# [Assignment]
In this exercise, retype exactly and only the lines from the top of the entries below through the line that holds "on the left", omitting pictures.

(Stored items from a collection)
^^^^

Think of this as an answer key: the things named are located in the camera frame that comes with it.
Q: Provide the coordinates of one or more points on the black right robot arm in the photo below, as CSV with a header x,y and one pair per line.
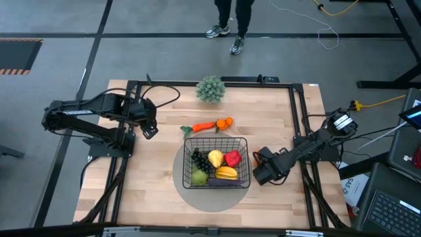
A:
x,y
315,145

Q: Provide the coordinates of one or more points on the dark equipment case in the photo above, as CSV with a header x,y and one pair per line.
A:
x,y
404,145

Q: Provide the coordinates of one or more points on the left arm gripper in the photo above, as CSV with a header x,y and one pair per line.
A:
x,y
141,112

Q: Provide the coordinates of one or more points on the tablet screen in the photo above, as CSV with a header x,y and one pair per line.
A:
x,y
412,115

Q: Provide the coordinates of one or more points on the black aluminium table frame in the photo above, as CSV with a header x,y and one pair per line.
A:
x,y
215,84

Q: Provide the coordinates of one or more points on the white printed paper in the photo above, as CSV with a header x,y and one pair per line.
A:
x,y
353,187

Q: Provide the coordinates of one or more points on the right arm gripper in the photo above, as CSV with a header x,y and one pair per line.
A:
x,y
274,159

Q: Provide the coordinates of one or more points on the black camera bracket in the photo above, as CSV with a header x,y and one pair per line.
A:
x,y
250,79

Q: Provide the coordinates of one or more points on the yellow pear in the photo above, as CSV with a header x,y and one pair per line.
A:
x,y
215,158

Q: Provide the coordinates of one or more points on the black laptop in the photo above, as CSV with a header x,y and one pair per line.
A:
x,y
391,210

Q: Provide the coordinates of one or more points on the green apple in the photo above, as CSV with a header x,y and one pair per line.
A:
x,y
199,178

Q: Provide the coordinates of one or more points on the dark grape bunch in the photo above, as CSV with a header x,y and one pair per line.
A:
x,y
202,161

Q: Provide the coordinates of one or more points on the red bell pepper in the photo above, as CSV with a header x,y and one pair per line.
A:
x,y
232,158

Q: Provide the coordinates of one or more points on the purple eggplant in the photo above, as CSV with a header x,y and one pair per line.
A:
x,y
223,182

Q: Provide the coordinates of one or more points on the round grey placemat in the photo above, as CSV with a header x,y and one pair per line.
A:
x,y
210,200

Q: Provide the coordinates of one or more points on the person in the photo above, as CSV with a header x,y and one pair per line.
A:
x,y
230,16

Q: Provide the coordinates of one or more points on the potted green succulent plant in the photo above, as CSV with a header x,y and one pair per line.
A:
x,y
210,89

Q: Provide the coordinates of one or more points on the orange carrot with green leaves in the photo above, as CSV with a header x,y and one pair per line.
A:
x,y
204,126

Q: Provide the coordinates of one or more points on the black desk frame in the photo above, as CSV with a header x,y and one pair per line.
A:
x,y
399,33

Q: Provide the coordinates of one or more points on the black hazard-striped floor mat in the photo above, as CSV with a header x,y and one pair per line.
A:
x,y
16,54

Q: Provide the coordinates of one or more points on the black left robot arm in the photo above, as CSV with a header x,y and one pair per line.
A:
x,y
82,112

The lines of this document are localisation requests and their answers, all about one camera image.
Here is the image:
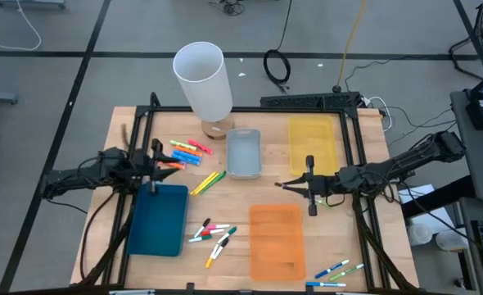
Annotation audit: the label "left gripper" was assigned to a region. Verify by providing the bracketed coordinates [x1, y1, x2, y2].
[133, 138, 183, 194]

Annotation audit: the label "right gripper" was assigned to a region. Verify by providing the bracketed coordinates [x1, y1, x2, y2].
[273, 154, 339, 217]

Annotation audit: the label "blue fat highlighter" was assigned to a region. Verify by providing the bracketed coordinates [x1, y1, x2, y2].
[171, 154, 201, 166]
[172, 150, 202, 161]

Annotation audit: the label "yellow-green fat highlighter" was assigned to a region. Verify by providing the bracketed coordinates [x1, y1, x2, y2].
[169, 139, 197, 152]

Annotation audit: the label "pink fat highlighter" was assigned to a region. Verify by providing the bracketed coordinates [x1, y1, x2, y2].
[187, 138, 214, 156]

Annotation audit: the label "yellow slim highlighter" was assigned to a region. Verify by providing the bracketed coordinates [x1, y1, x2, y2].
[192, 172, 222, 197]
[189, 170, 219, 196]

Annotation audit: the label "yellow translucent tray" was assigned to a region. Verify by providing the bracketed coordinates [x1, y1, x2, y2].
[287, 115, 341, 177]

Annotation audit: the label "blue plastic tray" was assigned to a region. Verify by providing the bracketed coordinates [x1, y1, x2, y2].
[126, 182, 190, 258]

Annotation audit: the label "grey plastic bin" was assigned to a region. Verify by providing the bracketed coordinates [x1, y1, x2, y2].
[225, 128, 264, 180]

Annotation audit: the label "blue whiteboard marker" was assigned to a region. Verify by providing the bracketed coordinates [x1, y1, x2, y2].
[314, 259, 350, 279]

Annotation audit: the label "black cap white marker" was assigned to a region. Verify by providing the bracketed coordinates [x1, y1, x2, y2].
[212, 238, 230, 261]
[193, 217, 211, 238]

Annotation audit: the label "green slim highlighter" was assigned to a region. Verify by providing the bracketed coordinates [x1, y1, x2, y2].
[200, 170, 228, 195]

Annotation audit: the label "orange translucent tray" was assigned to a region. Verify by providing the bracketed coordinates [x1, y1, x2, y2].
[248, 203, 307, 283]

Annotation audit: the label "black perforated metal bar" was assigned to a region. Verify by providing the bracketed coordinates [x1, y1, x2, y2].
[260, 91, 362, 109]

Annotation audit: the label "yellow cap white marker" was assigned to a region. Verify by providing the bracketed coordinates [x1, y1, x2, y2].
[205, 244, 220, 270]

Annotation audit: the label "white paper sheet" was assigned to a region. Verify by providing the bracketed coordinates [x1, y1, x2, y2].
[397, 183, 449, 225]

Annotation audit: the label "white round container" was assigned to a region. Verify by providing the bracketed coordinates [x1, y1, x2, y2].
[435, 229, 468, 252]
[407, 223, 434, 247]

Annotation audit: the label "black desk crossbar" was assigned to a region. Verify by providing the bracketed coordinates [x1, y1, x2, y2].
[400, 175, 476, 219]

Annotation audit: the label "black aluminium frame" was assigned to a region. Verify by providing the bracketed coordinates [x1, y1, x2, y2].
[70, 91, 422, 295]

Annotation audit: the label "white power cable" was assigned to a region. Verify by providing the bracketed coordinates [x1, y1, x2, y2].
[362, 96, 394, 133]

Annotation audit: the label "coiled black floor cable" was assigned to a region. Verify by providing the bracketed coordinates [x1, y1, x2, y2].
[262, 0, 294, 94]

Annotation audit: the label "tangled black cables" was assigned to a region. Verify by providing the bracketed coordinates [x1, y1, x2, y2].
[207, 0, 246, 17]

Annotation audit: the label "yellow extension cable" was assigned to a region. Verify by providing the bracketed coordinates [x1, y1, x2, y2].
[334, 0, 368, 93]

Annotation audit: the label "white floor cable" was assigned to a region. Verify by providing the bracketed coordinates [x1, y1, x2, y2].
[0, 0, 43, 52]

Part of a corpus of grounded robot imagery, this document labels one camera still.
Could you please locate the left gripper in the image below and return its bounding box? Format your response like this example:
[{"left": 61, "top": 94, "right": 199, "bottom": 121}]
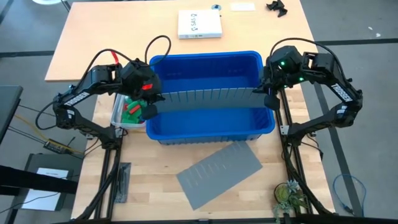
[{"left": 119, "top": 59, "right": 166, "bottom": 121}]

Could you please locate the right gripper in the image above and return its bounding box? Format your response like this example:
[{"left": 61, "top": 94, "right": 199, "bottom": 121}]
[{"left": 252, "top": 45, "right": 307, "bottom": 110}]

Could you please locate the clear plastic block container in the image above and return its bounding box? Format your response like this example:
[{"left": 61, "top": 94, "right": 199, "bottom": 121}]
[{"left": 111, "top": 93, "right": 149, "bottom": 130}]

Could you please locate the grey divider with long slots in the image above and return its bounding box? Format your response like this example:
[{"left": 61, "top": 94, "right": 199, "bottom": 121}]
[{"left": 155, "top": 87, "right": 268, "bottom": 113}]

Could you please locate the large blue plastic bin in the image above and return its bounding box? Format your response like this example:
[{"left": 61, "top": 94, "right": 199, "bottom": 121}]
[{"left": 145, "top": 50, "right": 276, "bottom": 146}]

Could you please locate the grey divider with short slots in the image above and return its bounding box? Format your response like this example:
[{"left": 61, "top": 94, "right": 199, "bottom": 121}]
[{"left": 175, "top": 140, "right": 264, "bottom": 211}]

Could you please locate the beige laminate desk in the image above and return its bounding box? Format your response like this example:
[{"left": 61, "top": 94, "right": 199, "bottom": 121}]
[{"left": 44, "top": 0, "right": 326, "bottom": 82}]

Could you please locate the white cardboard box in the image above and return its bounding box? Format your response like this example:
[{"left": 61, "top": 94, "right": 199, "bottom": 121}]
[{"left": 177, "top": 9, "right": 223, "bottom": 40}]

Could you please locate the white flat rectangular pad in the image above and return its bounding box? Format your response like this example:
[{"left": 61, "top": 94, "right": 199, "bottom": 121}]
[{"left": 229, "top": 2, "right": 256, "bottom": 12}]

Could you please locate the potted succulent plant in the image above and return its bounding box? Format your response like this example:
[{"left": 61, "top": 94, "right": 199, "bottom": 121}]
[{"left": 272, "top": 179, "right": 312, "bottom": 223}]

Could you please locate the small electronics board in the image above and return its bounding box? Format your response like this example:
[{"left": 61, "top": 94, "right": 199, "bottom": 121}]
[{"left": 42, "top": 139, "right": 68, "bottom": 154}]

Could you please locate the white paper sheet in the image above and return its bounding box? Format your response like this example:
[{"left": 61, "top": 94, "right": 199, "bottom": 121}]
[{"left": 22, "top": 167, "right": 69, "bottom": 212}]

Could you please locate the black floor box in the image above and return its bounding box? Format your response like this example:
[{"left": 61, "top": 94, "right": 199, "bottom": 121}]
[{"left": 20, "top": 152, "right": 75, "bottom": 212}]

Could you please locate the black metal bar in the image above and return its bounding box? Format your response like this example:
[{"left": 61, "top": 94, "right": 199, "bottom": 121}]
[{"left": 0, "top": 164, "right": 78, "bottom": 195}]

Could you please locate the black side table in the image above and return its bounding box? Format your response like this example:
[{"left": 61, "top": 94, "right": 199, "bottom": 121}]
[{"left": 0, "top": 85, "right": 24, "bottom": 144}]

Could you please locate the white round object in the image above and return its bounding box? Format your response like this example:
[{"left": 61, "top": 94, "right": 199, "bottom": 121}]
[{"left": 32, "top": 0, "right": 63, "bottom": 6}]

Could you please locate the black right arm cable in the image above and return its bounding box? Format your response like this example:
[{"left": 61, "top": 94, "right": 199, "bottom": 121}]
[{"left": 269, "top": 37, "right": 354, "bottom": 82}]

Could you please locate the black aluminium rig frame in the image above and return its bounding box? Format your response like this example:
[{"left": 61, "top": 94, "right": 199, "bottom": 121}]
[{"left": 74, "top": 79, "right": 340, "bottom": 224}]

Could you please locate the black plastic bracket part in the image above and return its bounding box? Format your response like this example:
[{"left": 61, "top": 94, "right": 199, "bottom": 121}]
[{"left": 266, "top": 0, "right": 289, "bottom": 18}]

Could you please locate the blue coiled floor cable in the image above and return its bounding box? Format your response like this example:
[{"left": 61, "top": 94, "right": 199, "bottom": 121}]
[{"left": 332, "top": 174, "right": 368, "bottom": 215}]

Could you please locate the yellow floor cable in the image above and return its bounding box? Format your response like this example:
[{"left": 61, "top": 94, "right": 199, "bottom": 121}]
[{"left": 14, "top": 114, "right": 85, "bottom": 154}]

^^^^

# [Answer to the problem]
Think of this as an answer key: the things named are located in the camera frame that comes with it.
Q: Provide the coordinates of one or more points on the black right robot arm in the photo below, as CSV with a header x,y and one pair per line.
A:
x,y
315,145

Q: Provide the coordinates of one or more points on the dark equipment case in the photo above, as CSV with a header x,y and one pair per line.
A:
x,y
404,145

Q: Provide the coordinates of one or more points on the left arm gripper in the photo above, as CSV with a header x,y and one pair per line.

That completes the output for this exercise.